Facing jail time for his “Damaso” stunt during church rites five years ago, tour guide and reproductive health law advocate Carlos Celdran has appealed his conviction with the Supreme Court, asserting that what he did was not a crime.
In a petition for review filed on Friday, Celdran asked the high court to set aside the Court of Appeals’ (CA) Dec. 12, 2014 ruling and Aug. 14, 2015 resolution that affirmed his conviction for “offending the religious feelings” when he held up a placard with the word “Damaso” at the Manila Cathedral on Sept. 30, 2010.
Celdran’s act happened in front of then Manila Archbishop Gaudencio Cardinal Rosales, the Papal Nuncio and other prominent members of Manila’s Catholic congregation at the height of debates on the reproductive health bill, a measure fiercely opposed by the Catholic church.

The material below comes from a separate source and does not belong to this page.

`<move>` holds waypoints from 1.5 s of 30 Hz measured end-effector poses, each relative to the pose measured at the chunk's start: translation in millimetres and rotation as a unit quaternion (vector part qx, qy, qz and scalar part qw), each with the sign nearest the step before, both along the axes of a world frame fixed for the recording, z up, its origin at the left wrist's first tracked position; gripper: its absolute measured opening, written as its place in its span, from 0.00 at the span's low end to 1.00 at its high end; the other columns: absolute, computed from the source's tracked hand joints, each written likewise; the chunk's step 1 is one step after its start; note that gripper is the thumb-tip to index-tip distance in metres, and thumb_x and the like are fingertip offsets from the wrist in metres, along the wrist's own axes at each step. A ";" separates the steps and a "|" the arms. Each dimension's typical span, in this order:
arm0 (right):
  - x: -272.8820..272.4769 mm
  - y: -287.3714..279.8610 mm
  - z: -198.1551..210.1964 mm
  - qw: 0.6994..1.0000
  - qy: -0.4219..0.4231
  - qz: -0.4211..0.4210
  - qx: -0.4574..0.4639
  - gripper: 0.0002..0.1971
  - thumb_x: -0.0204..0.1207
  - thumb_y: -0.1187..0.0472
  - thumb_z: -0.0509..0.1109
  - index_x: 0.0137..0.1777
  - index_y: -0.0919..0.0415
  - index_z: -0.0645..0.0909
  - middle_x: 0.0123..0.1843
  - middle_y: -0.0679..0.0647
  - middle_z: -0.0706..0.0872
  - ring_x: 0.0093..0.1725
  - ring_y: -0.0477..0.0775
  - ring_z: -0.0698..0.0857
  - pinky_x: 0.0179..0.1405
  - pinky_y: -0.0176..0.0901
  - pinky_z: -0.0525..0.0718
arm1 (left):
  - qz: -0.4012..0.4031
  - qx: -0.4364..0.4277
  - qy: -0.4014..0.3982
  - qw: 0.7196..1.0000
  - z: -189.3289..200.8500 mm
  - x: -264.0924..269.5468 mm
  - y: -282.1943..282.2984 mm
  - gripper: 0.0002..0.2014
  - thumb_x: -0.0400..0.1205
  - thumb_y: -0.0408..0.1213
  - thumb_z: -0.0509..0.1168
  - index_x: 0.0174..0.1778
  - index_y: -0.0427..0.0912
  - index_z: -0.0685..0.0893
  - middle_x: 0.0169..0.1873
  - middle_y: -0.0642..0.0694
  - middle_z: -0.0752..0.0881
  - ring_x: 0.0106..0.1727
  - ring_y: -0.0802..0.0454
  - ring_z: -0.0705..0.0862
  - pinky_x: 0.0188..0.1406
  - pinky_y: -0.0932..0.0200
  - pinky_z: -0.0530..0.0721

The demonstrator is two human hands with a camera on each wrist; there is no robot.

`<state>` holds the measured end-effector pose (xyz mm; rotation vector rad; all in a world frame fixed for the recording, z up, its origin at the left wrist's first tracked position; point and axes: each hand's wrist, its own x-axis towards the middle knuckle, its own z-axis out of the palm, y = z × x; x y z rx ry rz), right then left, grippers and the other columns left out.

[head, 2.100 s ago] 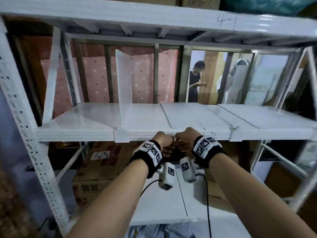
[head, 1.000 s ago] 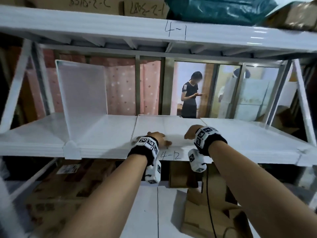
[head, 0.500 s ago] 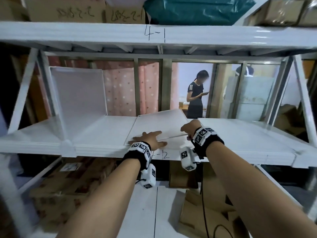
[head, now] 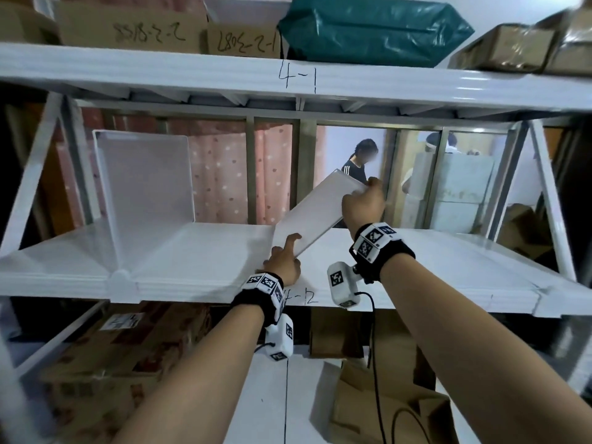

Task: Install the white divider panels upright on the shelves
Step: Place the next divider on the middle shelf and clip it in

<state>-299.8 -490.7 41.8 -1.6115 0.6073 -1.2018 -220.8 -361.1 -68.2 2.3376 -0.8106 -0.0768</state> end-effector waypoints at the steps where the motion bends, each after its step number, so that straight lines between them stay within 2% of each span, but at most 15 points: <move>1: -1.4 3.6 -0.5 1.000 -0.025 0.008 -0.006 0.29 0.72 0.71 0.65 0.75 0.59 0.68 0.61 0.58 0.82 0.55 0.57 0.82 0.59 0.48 0.84 | -0.010 -0.021 0.002 1.000 1.6 -2.2 -1.0 0.28 0.83 0.35 0.52 0.75 0.67 0.55 0.57 0.35 0.74 0.46 0.33 0.82 0.55 0.36 0.84; 5: -2.8 13.6 -0.5 0.996 -0.078 0.045 -0.011 0.35 0.70 0.69 0.67 0.76 0.45 0.63 0.61 0.50 0.77 0.56 0.57 0.83 0.55 0.52 0.87 | -0.014 -0.058 0.002 0.998 5.8 -10.7 -4.7 0.29 0.84 0.33 0.52 0.77 0.65 0.57 0.54 0.36 0.73 0.39 0.35 0.82 0.53 0.40 0.86; 9: -7.3 17.5 3.8 0.995 -0.055 0.040 -0.069 0.32 0.74 0.70 0.67 0.74 0.51 0.60 0.61 0.56 0.75 0.50 0.57 0.80 0.49 0.48 0.85 | -0.017 -0.103 0.000 0.995 8.8 -22.2 -9.8 0.27 0.85 0.33 0.53 0.77 0.62 0.58 0.53 0.35 0.74 0.39 0.39 0.80 0.47 0.50 0.82; 16: -9.8 5.5 5.5 0.989 0.028 0.001 -0.147 0.35 0.70 0.66 0.66 0.68 0.36 0.52 0.65 0.66 0.78 0.59 0.74 0.82 0.52 0.73 0.85 | -0.036 -0.142 -0.018 0.989 17.6 -49.9 -31.4 0.29 0.83 0.27 0.51 0.76 0.60 0.57 0.54 0.37 0.72 0.37 0.46 0.76 0.45 0.54 0.75; 19: -22.9 -4.4 14.2 0.985 0.028 -0.003 -0.171 0.38 0.71 0.77 0.57 0.72 0.40 0.51 0.44 0.62 0.81 0.58 0.76 0.82 0.54 0.72 0.83 | -0.037 -0.140 -0.030 0.989 22.4 -66.6 -46.9 0.29 0.81 0.26 0.55 0.73 0.56 0.57 0.59 0.38 0.68 0.45 0.39 0.79 0.53 0.48 0.78; 21: -34.0 -10.3 22.4 0.979 0.043 0.010 -0.197 0.39 0.71 0.81 0.53 0.79 0.52 0.49 0.31 0.51 0.74 0.46 0.68 0.84 0.47 0.58 0.84 | -0.041 -0.160 -0.047 0.985 30.1 -75.7 -60.8 0.26 0.80 0.25 0.56 0.71 0.50 0.59 0.63 0.37 0.66 0.52 0.39 0.76 0.59 0.49 0.75; 23: -43.4 -11.3 27.9 0.972 0.055 0.011 -0.229 0.38 0.71 0.83 0.51 0.79 0.59 0.51 0.30 0.51 0.73 0.37 0.65 0.83 0.39 0.57 0.85 | -0.054 -0.195 -0.074 0.977 38.3 -82.6 -74.9 0.24 0.79 0.24 0.56 0.68 0.45 0.61 0.64 0.37 0.67 0.57 0.39 0.75 0.60 0.52 0.75; 27: -42.9 -24.7 30.0 0.961 0.059 0.011 -0.269 0.38 0.68 0.82 0.52 0.71 0.46 0.52 0.30 0.56 0.80 0.30 0.62 0.83 0.36 0.66 0.87 | -0.084 -0.254 -0.065 0.961 42.4 -86.8 -98.1 0.25 0.78 0.30 0.64 0.63 0.56 0.59 0.59 0.39 0.73 0.58 0.40 0.79 0.62 0.43 0.81; 31: -36.0 -40.3 26.2 0.953 0.073 0.046 -0.291 0.43 0.58 0.73 0.54 0.71 0.38 0.51 0.37 0.42 0.78 0.25 0.48 0.78 0.55 0.81 0.78 | -0.079 -0.189 -0.053 0.977 45.0 -89.5 -99.3 0.37 0.80 0.29 0.59 0.80 0.53 0.48 0.75 0.33 0.69 0.73 0.36 0.73 0.73 0.49 0.70; 33: -40.4 -46.6 25.8 0.939 0.094 0.078 -0.322 0.46 0.61 0.71 0.59 0.77 0.39 0.48 0.55 0.44 0.81 0.28 0.50 0.77 0.53 0.71 0.81 | -0.078 -0.139 -0.071 0.985 44.5 -87.3 -98.2 0.41 0.81 0.28 0.58 0.84 0.48 0.40 0.80 0.35 0.64 0.76 0.37 0.71 0.72 0.53 0.69; 35: -48.2 -49.2 30.1 0.917 0.109 0.116 -0.366 0.48 0.67 0.74 0.63 0.83 0.49 0.44 0.81 0.54 0.62 0.29 0.52 0.78 0.42 0.55 0.85 | -0.092 -0.122 -0.082 0.985 44.1 -89.2 -96.9 0.44 0.81 0.28 0.58 0.84 0.48 0.35 0.83 0.37 0.59 0.77 0.37 0.70 0.71 0.54 0.69; 39: -51.4 -50.1 34.4 0.910 0.129 0.117 -0.377 0.52 0.71 0.76 0.67 0.85 0.59 0.34 0.85 0.56 0.50 0.29 0.46 0.76 0.44 0.44 0.81 | -0.094 -0.107 -0.054 0.988 41.1 -97.1 -99.3 0.47 0.81 0.27 0.60 0.83 0.51 0.30 0.84 0.39 0.55 0.77 0.38 0.69 0.71 0.55 0.68; 41: -57.9 -45.8 35.5 0.916 0.137 0.114 -0.359 0.49 0.72 0.80 0.61 0.85 0.61 0.34 0.85 0.58 0.54 0.45 0.61 0.83 0.53 0.36 0.72 | -0.094 -0.103 -0.057 0.989 43.1 -98.8 -99.5 0.47 0.81 0.24 0.58 0.83 0.51 0.29 0.84 0.39 0.53 0.78 0.38 0.68 0.71 0.56 0.68; 43: -64.8 -42.8 38.7 0.919 0.149 0.108 -0.350 0.47 0.71 0.84 0.56 0.85 0.63 0.36 0.86 0.59 0.53 0.73 0.64 0.74 0.68 0.35 0.61 | -0.102 -0.093 -0.064 0.988 47.7 -100.7 -98.6 0.47 0.80 0.21 0.55 0.82 0.50 0.28 0.85 0.43 0.47 0.78 0.38 0.69 0.68 0.58 0.71; 45: -65.5 -44.0 46.5 0.919 0.157 0.122 -0.340 0.47 0.71 0.84 0.56 0.85 0.62 0.38 0.86 0.57 0.51 0.70 0.62 0.77 0.66 0.44 0.71 | -0.108 -0.087 -0.066 0.988 53.8 -102.4 -99.4 0.48 0.79 0.20 0.54 0.81 0.52 0.26 0.85 0.42 0.45 0.78 0.37 0.69 0.69 0.54 0.74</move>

The church had taken Celdran’s “Damaso” as a reference to the fictional character symbolizing oppressive friars in Dr. Jose Rizal’s subversive novel “Noli Me Tangere,” which criticized the Spanish colonial rule in the country.
Court records showed that Celdran shouted “don’t meddle with politics” as he was being escorted out of the church. He later apologized for the disruption.

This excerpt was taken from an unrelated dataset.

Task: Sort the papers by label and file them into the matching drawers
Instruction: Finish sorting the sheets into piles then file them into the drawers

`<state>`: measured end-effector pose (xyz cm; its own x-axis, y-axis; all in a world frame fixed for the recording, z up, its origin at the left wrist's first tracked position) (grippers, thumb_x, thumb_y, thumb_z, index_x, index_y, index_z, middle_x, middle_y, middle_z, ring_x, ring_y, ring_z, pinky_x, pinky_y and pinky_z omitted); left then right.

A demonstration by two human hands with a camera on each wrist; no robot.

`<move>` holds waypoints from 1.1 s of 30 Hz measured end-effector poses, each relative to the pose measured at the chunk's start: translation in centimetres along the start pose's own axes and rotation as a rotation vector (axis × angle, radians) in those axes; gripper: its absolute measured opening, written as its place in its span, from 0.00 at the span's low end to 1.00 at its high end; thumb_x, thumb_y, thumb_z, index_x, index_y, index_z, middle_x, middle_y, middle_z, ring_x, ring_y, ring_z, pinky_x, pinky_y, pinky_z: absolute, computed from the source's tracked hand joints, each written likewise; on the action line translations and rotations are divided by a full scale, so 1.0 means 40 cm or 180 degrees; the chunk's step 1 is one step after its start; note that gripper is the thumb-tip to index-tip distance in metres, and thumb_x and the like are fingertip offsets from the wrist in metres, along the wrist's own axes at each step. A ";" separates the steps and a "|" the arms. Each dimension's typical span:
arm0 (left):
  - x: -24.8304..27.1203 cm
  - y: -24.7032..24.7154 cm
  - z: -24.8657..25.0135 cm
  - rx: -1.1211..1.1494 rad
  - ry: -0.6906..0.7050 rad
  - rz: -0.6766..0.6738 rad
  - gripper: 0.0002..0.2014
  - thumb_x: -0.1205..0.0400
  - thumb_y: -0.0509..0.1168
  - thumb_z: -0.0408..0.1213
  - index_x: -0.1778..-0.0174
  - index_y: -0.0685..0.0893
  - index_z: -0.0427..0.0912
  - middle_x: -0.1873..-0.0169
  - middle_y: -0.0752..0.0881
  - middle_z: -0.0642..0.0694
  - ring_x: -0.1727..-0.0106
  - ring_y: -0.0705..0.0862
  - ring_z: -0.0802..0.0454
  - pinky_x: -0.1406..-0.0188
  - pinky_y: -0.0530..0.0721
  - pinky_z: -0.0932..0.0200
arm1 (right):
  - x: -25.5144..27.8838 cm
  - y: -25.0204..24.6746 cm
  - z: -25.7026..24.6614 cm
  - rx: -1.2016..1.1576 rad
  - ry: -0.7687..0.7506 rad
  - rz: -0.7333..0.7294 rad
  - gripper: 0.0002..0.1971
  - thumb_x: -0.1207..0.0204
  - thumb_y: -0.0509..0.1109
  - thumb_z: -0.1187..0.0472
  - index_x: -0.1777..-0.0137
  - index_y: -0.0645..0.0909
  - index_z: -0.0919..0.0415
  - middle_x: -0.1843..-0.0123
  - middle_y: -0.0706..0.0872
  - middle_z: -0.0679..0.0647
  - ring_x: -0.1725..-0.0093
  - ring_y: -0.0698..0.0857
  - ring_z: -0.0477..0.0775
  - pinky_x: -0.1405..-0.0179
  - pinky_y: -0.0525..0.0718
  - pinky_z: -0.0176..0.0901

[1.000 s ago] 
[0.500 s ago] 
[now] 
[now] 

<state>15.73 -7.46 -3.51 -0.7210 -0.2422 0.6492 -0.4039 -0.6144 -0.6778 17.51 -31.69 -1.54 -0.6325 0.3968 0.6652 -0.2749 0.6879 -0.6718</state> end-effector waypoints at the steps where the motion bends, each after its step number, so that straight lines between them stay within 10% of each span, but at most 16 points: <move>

Still, Celdran was sentenced to an “indeterminate” prison term of a minimum of two months and 21 days and a maximum of one year, a month and 11 days.
He has lost at least four prior appeals to his conviction: at the Metropolitan Trial Court (MeTC) where he was first convicted in 2012, the Manila Regional Trial Court (RTC) in 2013, and the appellate court last year.

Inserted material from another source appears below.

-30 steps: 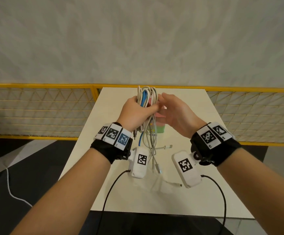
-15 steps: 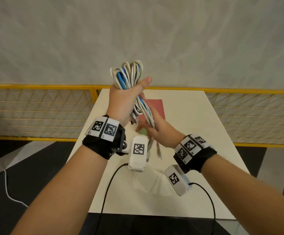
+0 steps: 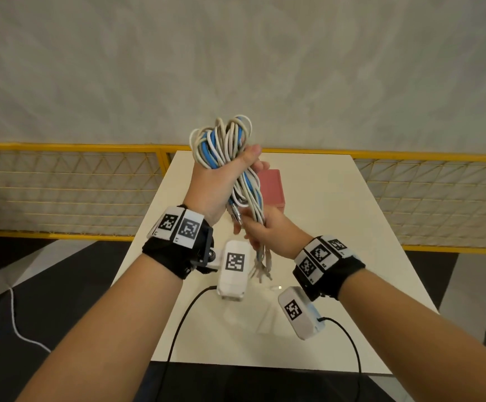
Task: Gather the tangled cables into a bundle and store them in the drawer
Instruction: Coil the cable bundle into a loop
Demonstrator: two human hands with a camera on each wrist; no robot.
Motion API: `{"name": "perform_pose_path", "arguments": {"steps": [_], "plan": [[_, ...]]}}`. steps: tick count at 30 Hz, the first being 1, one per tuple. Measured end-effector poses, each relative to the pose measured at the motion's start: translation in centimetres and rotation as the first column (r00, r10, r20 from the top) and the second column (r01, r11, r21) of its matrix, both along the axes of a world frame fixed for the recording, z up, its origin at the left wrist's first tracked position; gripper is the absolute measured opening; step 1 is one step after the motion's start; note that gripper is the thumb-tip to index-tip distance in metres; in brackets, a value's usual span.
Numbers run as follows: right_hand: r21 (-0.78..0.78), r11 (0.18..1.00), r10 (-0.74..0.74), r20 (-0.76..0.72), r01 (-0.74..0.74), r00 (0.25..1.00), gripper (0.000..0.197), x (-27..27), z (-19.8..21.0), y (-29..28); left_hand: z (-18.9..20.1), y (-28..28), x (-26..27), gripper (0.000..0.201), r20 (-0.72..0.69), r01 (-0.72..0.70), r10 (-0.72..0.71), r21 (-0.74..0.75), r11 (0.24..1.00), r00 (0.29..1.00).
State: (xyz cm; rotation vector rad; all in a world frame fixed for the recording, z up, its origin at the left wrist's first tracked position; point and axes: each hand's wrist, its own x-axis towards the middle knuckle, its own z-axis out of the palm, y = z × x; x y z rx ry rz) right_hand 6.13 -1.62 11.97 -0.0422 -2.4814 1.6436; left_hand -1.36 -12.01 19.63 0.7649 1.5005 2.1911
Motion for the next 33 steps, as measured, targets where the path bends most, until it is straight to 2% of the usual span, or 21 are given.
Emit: {"name": "perform_pose_path", "arguments": {"steps": [4, 7, 8, 9, 11, 12, 15, 17, 19, 21, 23, 25, 26, 28, 30, 31, 32, 33], "plan": [[0.177, 0.976, 0.101, 0.164, -0.13, 0.981, 0.033, 0.6, -1.5, 0.9, -0.1, -0.4, 0.2, 0.021, 0.053, 0.132, -0.139, 0.115, 0.984, 0.989], [0.309, 0.945, 0.047, 0.198, -0.107, 0.979, 0.027, 1.2, -2.1, 2.3, 0.4, -0.9, 0.3, 0.027, 0.022, 0.241, -0.245, 0.114, 0.964, 0.969], [0.397, 0.913, 0.017, 0.188, -0.092, 0.982, 0.025, 1.3, -1.9, 2.8, 0.5, -1.0, 0.4, 0.028, 0.002, 0.276, -0.277, 0.089, 0.957, 0.961], [0.507, 0.858, -0.004, 0.169, -0.084, 0.986, 0.023, 1.3, -1.7, 3.4, 0.5, -1.2, 0.4, 0.027, 0.003, 0.306, -0.307, 0.062, 0.95, 0.952], [0.72, 0.691, -0.064, 0.142, -0.059, 0.988, 0.013, 1.3, -0.7, 4.3, 0.4, -1.4, 0.5, 0.027, 0.025, 0.355, -0.355, -0.011, 0.935, 0.935], [0.793, 0.609, -0.11, 0.12, -0.029, 0.987, 0.016, 1.3, 0.0, 4.6, 0.1, -1.6, 0.5, 0.027, 0.027, 0.371, -0.37, -0.062, 0.927, 0.929], [0.889, 0.454, -0.229, 0.046, 0.065, 0.972, 0.022, 1.6, 2.0, 5.7, -0.8, -2.1, 0.9, 0.03, -0.008, 0.399, -0.414, -0.254, 0.881, 0.91], [0.929, 0.362, -0.239, 0.019, 0.07, 0.971, 0.02, 1.7, 3.3, 5.3, -1.3, -2.1, 1.4, 0.029, -0.052, 0.383, -0.431, -0.372, 0.845, 0.901], [0.965, 0.259, -0.225, 0.009, 0.051, 0.974, 0.014, 1.8, 4.3, 4.6, -1.5, -1.7, 2.3, 0.011, -0.074, 0.323, -0.398, -0.458, 0.828, 0.915], [0.982, 0.185, -0.214, -0.004, 0.044, 0.977, 0.016, 1.7, 4.9, 4.1, -2.0, -1.1, 2.8, 0.022, -0.098, 0.195, -0.283, -0.514, 0.835, 0.954], [0.991, 0.133, -0.21, 0.007, 0.022, 0.978, 0.02, 1.4, 5.4, 3.8, -2.7, -0.3, 3.2, 0.024, -0.141, 0.043, -0.133, -0.511, 0.858, 0.981], [0.991, 0.133, -0.204, 0.007, 0.021, 0.979, 0.02, 1.2, 5.6, 3.8, -3.4, 0.4, 3.3, 0.042, -0.162, -0.058, -0.028, -0.497, 0.866, 0.986], [0.989, 0.145, -0.201, 0.008, 0.022, 0.98, 0.019, 1.3, 5.8, 3.8, -3.6, 0.6, 3.3, 0.045, -0.161, -0.063, -0.021, -0.5, 0.864, 0.987], [0.974, 0.223, -0.179, 0.01, 0.031, 0.984, 0.017, 1.6, 6.2, 3.7, -3.6, 0.7, 3.3, 0.033, -0.15, -0.004, -0.085, -0.513, 0.858, 0.985], [0.955, 0.295, -0.162, 0.025, 0.025, 0.986, 0.01, 1.8, 6.2, 3.6, -3.6, 0.6, 2.9, 0.032, -0.155, 0.044, -0.147, -0.528, 0.848, 0.977], [0.937, 0.345, -0.163, 0.014, 0.044, 0.987, 0.007, 1.7, 6.0, 3.5, -3.6, 0.6, 2.8, 0.036, -0.162, 0.059, -0.173, -0.54, 0.84, 0.972], [0.894, 0.437, -0.178, -0.018, 0.095, 0.984, 0.016, 1.6, 5.8, 3.6, -3.5, 0.6, 2.6, 0.04, -0.158, 0.08, -0.196, -0.546, 0.834, 0.968], [0.811, 0.566, -0.205, -0.034, 0.147, 0.978, 0.028, 1.6, 5.6, 3.6, -3.6, 0.6, 2.5, 0.044, -0.141, 0.103, -0.213, -0.547, 0.831, 0.967]]}}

“Petitioner Carlos Celdran submits that his conviction by the MeTC, which was affirmed by the RTC and the CA, was a grave error. The decisions of the lower courts deviated from the jurisprudence of the Philippine Supreme Court and the sentencias of the courts of Spain from whose statute books we had borrowed Article 133 of the Revised Penal Code,” read the petition.
“But more importantly, he argues that he cannot be convicted under a penal statute that violates the most cherished constitutional rights we have under the Constitution: the rights to Due Process, Equality before the Law, and the Freedom of Speech,” the plea said.
In his petition, Celdran said the high court should declare as unconstitutional Article 133 of the Revised Penal Code, which the appellate court, in denying his earlier appeal, upheld as a provision penalizing “a crime against the free exercise of religion clause mandated by our Constitution.”